• What you have to do
With nothing added or dropped, copy the data that follows exactly.

════════════════

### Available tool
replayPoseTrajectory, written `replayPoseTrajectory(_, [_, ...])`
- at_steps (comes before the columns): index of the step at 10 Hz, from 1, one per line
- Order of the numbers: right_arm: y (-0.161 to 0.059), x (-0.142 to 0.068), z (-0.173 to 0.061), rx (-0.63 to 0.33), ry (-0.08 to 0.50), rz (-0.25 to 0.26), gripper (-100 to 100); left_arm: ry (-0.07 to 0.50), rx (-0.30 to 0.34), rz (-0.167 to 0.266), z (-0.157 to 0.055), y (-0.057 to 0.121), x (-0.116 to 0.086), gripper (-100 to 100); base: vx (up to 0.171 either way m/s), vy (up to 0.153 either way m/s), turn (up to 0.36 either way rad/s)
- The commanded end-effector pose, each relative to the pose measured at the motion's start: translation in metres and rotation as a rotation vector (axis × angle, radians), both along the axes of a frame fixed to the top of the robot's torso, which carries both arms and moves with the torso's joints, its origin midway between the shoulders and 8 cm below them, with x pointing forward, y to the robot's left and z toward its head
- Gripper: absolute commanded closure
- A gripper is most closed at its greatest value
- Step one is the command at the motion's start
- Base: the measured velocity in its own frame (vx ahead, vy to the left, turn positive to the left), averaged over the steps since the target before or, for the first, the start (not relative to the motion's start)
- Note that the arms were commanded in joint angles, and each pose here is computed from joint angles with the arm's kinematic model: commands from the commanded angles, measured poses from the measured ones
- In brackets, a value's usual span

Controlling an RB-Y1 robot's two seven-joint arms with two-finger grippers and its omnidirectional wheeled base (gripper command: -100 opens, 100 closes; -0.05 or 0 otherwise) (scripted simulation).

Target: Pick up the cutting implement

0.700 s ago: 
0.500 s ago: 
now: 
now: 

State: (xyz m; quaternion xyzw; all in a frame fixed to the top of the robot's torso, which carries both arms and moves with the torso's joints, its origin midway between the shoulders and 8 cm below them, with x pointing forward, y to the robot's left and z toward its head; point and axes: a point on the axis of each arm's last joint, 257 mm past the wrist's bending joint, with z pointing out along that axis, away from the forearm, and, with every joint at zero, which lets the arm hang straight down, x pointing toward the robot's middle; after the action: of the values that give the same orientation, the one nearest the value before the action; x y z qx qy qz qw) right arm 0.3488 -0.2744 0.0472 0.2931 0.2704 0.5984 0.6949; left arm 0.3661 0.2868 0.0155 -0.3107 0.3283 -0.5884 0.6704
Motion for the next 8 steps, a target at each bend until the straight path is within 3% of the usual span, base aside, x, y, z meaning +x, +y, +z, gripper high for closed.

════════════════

• Result
### Available tool
replayPoseTrajectory, written `replayPoseTrajectory(_, [_, ...])`
- at_steps (comes before the columns): index of the step at 10 Hz, from 1, one per line
- Order of the numbers: right_arm: y (-0.161 to 0.059), x (-0.142 to 0.068), z (-0.173 to 0.061), rx (-0.63 to 0.33), ry (-0.08 to 0.50), rz (-0.25 to 0.26), gripper (-100 to 100); left_arm: ry (-0.07 to 0.50), rx (-0.30 to 0.34), rz (-0.167 to 0.266), z (-0.157 to 0.055), y (-0.057 to 0.121), x (-0.116 to 0.086), gripper (-100 to 100); base: vx (up to 0.171 either way m/s), vy (up to 0.153 either way m/s), turn (up to 0.36 either way rad/s)
- The commanded end-effector pose, each relative to the pose measured at the motion's start: translation in metres and rotation as a rotation vector (axis × angle, radians), both along the axes of a frame fixed to the top of the robot's torso, which carries both arms and moves with the torso's joints, its origin midway between the shoulders and 8 cm below them, with x pointing forward, y to the robot's left and z toward its head
- Gripper: absolute commanded closure
- A gripper is most closed at its greatest value
- Step one is the command at the motion's start
- Base: the measured velocity in its own frame (vx ahead, vy to the left, turn positive to the left), averaged over the steps since the target before or, for the first, the start (not relative to the motion's start)
- Note that the arms were commanded in joint angles, and each pose here is computed from joint angles with the arm's kinematic model: commands from the commanded angles, measured poses from the measured ones
- In brackets, a value's usual span

Controlling an RB-Y1 robot's two seven-joint arms with two-finger grippers and its omnidirectional wheeled base (gripper command: -100 opens, 100 closes; -0.05 or 0 otherwise) (scripted simulation).

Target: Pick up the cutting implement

0.700 s ago: 
0.500 s ago: 
now: 
now: 

State: (xyz m; quaternion xyzw; all in a frame fixed to the top of the robot's torso, which carries both arms and moves with the torso's joints, its origin midway between the shoulders and 8 cm below them, with x pointing forward, y to the robot's left and z toward its head; point and axes: a point on the axis of each arm's last joint, 257 mm past the wrist's bending joint, with z pointing out along that axis, away from the forearm, and, with every joint at zero, which lets the arm hang straight down, x pointing toward the robot's middle; after the action: of the values that give the same orientation, the one nearest the value before the action; x y z qx qy qz qw) right arm 0.3488 -0.2744 0.0472 0.2931 0.2704 0.5984 0.6949; left arm 0.3661 0.2868 0.0155 -0.3107 0.3283 -0.5884 0.6704
Motion for the next 8 steps, a target at each bend until the straight path is within 3% of the usual span, base aside, x, y, z meaning +x, +y, +z, gripper high for closed.

This exercise is now done.